Abus de faiblesse
Qu'est-ce que l'abus de faiblesse ?
L'abus de faiblesse est le fait d'exploiter la vulnérabilité ou l'état de sujétion d'une personne pour la conduire à un acte ou une abstention qui lui est gravement préjudiciable. Cette infraction protège les personnes fragiles — âgées, malades, handicapées ou sous emprise psychologique — contre les manipulations visant à obtenir des dons, des legs, des signatures de contrats ou des engagements financiers.
Cadre légal de l'abus de faiblesse
L'abus de faiblesse est réprimé par l'article 223-15-2 du Code pénal. Il est puni de 3 ans d'emprisonnement et 375 000 € d'amende. L'infraction peut être commise à l'encontre d'un mineur, d'une personne vulnérable en raison de son âge, d'une maladie, d'une déficience, ou d'une personne en état de sujétion psychologique résultant de pressions graves ou réitérées. L'article L.121-8 du Code de la consommation prévoit également une protection contre l'abus de faiblesse en matière commerciale.
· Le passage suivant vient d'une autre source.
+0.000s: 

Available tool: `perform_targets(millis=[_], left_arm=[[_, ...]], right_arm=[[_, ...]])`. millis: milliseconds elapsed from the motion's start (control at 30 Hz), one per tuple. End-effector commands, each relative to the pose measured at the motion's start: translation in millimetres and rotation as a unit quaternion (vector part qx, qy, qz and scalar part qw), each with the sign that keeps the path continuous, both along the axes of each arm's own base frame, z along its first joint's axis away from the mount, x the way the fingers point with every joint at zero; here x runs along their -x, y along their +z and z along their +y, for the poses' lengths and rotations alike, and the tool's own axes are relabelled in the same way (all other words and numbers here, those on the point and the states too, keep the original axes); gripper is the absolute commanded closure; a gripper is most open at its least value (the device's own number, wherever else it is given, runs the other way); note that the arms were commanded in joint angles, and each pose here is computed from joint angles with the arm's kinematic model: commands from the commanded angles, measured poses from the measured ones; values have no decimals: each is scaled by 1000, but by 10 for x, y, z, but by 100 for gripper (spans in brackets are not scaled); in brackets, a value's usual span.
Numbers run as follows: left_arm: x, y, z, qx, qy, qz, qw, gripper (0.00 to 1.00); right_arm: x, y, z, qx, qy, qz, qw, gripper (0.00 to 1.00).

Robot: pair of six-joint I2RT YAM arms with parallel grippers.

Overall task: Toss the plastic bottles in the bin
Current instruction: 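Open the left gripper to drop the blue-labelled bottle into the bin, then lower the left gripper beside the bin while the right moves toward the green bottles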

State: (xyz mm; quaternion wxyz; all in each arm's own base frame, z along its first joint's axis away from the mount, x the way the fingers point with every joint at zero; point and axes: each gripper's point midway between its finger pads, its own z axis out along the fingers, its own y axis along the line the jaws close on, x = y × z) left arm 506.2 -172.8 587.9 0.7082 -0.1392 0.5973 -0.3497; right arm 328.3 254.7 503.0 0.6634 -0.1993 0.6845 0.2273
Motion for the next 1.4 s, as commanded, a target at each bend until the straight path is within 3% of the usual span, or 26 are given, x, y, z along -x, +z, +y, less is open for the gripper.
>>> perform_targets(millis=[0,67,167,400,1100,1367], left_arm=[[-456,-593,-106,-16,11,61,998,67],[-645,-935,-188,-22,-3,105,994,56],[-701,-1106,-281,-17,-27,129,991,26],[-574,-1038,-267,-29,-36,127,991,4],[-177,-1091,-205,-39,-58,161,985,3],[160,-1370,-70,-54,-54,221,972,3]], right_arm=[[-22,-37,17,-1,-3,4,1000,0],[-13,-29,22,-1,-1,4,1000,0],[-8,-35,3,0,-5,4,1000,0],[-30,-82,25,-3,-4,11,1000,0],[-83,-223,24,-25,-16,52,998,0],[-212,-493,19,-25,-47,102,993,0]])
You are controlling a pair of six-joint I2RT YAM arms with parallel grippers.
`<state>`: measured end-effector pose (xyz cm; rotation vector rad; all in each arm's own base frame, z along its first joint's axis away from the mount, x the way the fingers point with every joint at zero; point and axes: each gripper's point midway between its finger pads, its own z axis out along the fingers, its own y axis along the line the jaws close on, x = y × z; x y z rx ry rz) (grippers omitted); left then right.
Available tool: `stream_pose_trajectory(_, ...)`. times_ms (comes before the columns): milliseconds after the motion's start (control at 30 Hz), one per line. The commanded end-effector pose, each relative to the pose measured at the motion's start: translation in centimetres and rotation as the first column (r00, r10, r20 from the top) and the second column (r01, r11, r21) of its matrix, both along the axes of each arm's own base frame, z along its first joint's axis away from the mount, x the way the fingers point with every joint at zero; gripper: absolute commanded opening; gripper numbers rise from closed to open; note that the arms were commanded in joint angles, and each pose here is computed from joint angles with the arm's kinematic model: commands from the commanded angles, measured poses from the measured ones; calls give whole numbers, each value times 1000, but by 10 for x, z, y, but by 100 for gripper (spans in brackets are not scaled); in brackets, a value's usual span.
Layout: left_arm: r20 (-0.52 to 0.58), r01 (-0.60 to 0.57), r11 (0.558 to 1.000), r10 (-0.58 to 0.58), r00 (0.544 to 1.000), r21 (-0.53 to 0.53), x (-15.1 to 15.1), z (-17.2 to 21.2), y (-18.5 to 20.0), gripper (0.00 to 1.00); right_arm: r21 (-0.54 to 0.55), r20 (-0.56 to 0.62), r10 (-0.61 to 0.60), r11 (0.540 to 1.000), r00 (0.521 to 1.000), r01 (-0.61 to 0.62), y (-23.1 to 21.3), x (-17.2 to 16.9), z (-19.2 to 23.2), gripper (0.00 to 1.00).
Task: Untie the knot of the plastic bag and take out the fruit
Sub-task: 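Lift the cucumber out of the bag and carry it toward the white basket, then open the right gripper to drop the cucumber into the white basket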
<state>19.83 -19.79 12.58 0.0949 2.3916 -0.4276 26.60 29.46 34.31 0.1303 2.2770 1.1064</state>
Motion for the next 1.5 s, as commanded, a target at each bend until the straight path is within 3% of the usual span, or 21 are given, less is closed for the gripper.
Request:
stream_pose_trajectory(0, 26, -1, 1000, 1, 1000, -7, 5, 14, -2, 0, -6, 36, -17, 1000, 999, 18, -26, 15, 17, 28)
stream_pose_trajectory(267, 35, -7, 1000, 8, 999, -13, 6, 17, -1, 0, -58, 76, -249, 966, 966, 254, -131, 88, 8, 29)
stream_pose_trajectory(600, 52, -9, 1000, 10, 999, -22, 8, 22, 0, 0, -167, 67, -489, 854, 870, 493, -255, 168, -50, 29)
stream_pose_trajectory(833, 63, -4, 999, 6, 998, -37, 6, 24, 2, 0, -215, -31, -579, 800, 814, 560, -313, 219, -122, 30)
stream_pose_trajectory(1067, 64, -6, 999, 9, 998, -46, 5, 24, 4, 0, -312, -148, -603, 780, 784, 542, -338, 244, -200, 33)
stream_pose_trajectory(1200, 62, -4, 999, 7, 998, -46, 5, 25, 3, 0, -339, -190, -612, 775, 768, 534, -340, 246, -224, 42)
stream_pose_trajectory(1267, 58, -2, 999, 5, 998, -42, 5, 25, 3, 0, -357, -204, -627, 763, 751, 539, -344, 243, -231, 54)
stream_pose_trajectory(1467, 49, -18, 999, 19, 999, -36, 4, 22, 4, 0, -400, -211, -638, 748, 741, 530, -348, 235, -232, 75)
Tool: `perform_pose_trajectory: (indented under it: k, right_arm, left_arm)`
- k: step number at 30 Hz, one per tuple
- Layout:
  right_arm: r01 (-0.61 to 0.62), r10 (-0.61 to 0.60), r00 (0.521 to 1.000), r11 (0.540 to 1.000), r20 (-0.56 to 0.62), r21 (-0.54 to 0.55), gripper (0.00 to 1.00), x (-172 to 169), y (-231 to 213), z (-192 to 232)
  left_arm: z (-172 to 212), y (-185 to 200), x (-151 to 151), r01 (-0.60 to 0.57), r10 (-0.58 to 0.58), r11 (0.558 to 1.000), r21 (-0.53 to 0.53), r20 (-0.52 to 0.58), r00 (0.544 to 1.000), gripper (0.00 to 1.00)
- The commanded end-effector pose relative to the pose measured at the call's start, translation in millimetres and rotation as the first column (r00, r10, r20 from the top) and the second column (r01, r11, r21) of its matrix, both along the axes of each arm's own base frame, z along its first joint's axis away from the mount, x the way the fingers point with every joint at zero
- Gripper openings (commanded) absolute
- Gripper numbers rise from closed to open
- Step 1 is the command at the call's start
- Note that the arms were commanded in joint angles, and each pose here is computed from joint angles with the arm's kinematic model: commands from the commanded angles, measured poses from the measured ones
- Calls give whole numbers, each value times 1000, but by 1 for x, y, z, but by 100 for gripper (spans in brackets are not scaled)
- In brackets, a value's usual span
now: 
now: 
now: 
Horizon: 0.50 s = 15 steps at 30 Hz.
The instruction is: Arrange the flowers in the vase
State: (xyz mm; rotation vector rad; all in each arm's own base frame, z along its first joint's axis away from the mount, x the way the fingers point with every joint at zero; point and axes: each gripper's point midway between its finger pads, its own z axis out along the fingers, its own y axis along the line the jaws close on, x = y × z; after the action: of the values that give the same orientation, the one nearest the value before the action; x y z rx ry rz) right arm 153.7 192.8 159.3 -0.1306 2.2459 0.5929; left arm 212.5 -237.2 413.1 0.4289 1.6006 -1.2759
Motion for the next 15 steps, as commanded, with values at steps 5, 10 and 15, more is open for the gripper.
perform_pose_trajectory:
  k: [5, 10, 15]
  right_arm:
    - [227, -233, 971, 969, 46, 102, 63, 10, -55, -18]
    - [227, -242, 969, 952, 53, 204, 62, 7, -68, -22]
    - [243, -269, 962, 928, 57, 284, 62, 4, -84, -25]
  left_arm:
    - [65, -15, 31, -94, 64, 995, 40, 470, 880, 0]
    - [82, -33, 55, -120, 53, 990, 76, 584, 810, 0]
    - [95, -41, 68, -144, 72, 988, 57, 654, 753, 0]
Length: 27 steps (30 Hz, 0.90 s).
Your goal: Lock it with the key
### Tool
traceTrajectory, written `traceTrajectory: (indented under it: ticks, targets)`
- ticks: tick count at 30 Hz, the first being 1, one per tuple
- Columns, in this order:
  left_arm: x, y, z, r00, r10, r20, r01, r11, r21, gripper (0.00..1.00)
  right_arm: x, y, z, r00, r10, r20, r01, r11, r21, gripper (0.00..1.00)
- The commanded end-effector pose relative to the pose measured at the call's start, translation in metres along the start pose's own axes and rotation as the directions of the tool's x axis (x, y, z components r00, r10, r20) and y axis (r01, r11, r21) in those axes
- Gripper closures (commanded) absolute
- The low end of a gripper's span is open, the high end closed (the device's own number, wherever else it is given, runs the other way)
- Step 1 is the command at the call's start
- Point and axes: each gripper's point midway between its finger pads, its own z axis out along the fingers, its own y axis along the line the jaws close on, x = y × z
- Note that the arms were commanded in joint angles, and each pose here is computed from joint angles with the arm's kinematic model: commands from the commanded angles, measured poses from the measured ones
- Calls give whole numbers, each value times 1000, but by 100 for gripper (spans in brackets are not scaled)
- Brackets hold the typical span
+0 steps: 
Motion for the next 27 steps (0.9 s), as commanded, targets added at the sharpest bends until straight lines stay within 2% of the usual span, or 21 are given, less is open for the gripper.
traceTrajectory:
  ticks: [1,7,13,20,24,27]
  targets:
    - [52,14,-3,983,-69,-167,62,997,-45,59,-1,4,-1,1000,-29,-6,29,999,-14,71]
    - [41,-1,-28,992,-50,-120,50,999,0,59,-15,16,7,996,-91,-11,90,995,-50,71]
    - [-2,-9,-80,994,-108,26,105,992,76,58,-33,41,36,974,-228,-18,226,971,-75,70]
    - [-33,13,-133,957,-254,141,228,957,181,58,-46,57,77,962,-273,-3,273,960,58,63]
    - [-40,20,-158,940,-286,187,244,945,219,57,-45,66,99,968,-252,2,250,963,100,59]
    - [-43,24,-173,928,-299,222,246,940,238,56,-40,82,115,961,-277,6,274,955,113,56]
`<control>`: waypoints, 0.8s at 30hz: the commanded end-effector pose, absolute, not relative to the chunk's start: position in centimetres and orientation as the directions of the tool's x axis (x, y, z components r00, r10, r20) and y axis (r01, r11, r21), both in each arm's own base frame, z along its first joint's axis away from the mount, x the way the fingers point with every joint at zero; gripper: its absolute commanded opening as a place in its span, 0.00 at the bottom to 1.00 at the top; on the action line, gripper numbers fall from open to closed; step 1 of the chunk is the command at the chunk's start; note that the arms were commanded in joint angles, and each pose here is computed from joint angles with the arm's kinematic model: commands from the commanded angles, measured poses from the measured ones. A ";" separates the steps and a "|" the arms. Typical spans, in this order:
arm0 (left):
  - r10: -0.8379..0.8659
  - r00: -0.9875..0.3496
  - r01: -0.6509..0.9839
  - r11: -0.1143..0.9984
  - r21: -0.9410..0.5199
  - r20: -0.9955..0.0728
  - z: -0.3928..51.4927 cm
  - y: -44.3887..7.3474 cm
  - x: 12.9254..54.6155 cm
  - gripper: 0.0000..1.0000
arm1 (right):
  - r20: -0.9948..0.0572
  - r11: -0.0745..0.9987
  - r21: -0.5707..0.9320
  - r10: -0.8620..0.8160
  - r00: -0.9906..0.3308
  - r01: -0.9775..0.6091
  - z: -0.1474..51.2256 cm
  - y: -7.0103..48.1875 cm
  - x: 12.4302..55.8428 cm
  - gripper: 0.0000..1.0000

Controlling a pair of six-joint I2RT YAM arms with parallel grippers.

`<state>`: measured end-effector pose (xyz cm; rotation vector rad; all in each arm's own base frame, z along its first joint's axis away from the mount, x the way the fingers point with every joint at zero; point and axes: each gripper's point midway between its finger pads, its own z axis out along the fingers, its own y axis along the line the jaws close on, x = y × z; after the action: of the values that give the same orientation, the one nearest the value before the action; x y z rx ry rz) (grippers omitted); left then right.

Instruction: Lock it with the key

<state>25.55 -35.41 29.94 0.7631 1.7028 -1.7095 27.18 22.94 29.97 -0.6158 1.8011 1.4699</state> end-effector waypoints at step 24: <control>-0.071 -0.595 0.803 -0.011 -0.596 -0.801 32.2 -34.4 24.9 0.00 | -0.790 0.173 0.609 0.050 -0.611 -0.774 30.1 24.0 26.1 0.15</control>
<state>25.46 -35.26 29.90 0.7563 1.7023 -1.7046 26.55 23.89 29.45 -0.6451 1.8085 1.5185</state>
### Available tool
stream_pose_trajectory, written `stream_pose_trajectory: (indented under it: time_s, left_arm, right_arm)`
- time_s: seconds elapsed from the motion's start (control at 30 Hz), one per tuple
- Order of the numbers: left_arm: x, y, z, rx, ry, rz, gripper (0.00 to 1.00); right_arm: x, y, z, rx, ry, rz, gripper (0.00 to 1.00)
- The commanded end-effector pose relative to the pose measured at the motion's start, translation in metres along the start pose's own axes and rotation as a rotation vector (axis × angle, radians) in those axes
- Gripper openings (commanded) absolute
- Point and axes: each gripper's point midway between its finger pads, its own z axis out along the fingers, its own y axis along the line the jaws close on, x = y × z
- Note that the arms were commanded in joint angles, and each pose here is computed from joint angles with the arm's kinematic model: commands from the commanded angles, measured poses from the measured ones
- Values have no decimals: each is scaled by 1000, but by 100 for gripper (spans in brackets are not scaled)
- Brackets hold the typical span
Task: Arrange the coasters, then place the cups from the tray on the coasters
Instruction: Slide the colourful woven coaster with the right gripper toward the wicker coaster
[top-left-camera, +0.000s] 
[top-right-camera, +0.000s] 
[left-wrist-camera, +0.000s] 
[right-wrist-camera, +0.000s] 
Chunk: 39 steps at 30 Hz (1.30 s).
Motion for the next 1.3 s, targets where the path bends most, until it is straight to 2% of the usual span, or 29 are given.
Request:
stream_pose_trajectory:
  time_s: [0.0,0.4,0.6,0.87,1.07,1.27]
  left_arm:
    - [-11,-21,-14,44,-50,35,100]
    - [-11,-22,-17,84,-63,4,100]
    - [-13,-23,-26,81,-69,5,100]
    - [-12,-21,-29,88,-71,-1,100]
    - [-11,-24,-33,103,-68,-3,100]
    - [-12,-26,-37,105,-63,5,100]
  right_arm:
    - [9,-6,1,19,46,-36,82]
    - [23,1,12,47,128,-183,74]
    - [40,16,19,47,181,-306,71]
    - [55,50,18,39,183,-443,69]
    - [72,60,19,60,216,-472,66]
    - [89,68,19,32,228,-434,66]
Éléments constitutifs et preuves
L'accusation doit démontrer la vulnérabilité de la victime, la connaissance de cette vulnérabilité par l'auteur, l'exploitation de cette situation, et le préjudice grave subi. La preuve repose souvent sur des expertises médicales attestant de l'état de la victime, des témoignages de l'entourage, et des documents financiers montrant les transferts d'argent ou de patrimoine.
Le rôle de l'avocat en matière d'abus de faiblesse
L'avocat pénaliste conteste la qualification en démontrant l'absence de vulnérabilité réelle, le consentement éclairé de la personne, ou l'absence de préjudice grave. Ces dossiers sont souvent complexes car ils mêlent droit pénal, droit civil (tutelle, curatelle) et parfois droit successoral. L'avocat doit déconstruire le récit de manipulation tout en respectant la sensibilité du sujet.